18. External care assurance visits by the Lead Nurses from FVHB’s Practice Development Unit occur quarterly and includes examination of the quality of documentation and record keeping. A report is generated following each visit and is shared with senior professional leaders. An action plan is then developed for any areas where substantial assurance has not been achieved.

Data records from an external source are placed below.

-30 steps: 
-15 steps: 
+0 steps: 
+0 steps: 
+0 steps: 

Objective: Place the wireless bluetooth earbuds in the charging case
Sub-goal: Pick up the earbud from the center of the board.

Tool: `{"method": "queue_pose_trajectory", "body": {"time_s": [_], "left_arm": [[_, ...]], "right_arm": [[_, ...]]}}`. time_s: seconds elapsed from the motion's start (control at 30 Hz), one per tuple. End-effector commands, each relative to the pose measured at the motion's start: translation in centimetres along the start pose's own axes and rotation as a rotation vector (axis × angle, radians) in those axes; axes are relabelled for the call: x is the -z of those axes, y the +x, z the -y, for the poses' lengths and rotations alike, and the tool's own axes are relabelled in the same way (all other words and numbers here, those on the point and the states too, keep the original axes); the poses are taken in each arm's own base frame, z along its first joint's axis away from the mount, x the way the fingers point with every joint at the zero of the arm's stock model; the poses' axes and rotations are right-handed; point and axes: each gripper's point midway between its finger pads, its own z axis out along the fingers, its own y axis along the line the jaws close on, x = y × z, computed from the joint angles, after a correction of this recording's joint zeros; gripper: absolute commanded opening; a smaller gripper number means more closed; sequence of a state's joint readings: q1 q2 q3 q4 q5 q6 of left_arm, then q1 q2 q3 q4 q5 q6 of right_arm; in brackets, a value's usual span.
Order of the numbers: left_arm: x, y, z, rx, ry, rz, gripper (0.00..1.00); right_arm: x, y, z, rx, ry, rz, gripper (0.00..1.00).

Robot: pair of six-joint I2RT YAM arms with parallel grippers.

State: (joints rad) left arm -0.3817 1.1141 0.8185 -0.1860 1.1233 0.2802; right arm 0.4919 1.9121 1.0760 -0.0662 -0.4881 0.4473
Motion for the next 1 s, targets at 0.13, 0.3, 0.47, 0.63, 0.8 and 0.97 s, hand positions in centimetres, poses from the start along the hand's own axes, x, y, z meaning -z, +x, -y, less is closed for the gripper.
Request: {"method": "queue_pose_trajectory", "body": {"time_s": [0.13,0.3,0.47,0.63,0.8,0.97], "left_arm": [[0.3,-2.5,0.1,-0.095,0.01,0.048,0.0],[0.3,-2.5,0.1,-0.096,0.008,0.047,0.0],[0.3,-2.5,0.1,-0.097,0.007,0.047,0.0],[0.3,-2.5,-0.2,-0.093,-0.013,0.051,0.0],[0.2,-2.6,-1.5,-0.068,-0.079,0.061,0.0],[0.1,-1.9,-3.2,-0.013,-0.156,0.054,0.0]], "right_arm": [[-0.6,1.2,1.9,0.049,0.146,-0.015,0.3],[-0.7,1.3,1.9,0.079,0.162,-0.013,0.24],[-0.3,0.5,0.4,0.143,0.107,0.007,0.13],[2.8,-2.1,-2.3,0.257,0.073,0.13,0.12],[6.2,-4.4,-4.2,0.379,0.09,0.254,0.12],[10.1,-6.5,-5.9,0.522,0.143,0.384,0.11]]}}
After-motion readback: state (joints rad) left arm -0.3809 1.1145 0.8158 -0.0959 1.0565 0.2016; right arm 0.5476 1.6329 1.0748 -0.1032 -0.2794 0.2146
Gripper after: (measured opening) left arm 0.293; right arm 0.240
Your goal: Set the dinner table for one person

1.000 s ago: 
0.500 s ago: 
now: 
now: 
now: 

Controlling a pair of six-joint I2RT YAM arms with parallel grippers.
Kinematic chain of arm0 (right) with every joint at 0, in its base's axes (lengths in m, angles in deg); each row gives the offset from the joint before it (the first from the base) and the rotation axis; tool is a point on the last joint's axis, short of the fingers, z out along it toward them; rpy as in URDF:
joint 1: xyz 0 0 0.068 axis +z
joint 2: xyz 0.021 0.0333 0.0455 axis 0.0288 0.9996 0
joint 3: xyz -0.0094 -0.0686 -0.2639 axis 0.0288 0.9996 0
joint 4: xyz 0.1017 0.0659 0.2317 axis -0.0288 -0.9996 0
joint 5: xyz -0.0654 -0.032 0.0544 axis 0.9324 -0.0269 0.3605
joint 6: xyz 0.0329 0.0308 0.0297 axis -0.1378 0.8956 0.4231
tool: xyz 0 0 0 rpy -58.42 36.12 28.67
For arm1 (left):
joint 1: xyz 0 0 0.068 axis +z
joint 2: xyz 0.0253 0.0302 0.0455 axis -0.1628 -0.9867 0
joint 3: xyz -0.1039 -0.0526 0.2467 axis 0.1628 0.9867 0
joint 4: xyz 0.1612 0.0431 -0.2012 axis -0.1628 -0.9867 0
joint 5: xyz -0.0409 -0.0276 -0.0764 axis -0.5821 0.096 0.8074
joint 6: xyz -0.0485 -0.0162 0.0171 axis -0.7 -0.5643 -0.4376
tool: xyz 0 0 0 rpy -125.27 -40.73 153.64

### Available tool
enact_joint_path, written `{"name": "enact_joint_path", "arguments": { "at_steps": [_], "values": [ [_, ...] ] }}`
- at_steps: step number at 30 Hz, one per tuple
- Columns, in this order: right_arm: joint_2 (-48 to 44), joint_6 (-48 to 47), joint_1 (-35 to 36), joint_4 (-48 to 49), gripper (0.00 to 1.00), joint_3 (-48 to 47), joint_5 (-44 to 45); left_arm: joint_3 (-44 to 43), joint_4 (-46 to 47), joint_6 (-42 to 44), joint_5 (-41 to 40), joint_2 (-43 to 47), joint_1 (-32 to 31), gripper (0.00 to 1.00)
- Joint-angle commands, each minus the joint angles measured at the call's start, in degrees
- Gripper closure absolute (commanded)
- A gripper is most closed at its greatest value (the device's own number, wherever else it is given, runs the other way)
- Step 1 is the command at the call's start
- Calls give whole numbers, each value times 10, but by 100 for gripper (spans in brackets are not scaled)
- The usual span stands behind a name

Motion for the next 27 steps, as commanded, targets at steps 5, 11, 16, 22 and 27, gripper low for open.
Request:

19. Recommendation 14(x): A transitional care plan should continue to be mandatory for all young people removed from TTM, so as to ensure appropriate supports and follow- up checks are in place, and that their cell environment is appropriate in relation to potential ligature anchor points. Specific guidance and training should be provided on the options available to staff when compiling a transitional care plan for a young prisoner, including referrals to the FVHB mental health team, other agency referrals, counselling/other supports, or chaplaincy visits. This guidance and training should emphasise the prevalence of suicide by persons who have previously been subject to TTM.

20. Response to Recommendation 14(x): FVHB staff will continue to develop transitional care plans, in collaboration with SPS, which are person centred and designed to support young people who have been on TTM. The need to do so is covered by the Mental Health Competency Framework referenced above.

21. When a patient is taken off TTM, a mental health nurse will meet with them within seven days and, if deemed necessary, the patient will continue to be supported by an identified mental health nurse.

22. The Lead Nurse for FVHB is undertaking awareness sessions with all Mental Health Teams in the three prisons within Forth Valley in relation to care plans, including TTM transitional care plans.

23. Transitional care plans are currently being reviewed as part of SPS’ review of TTM.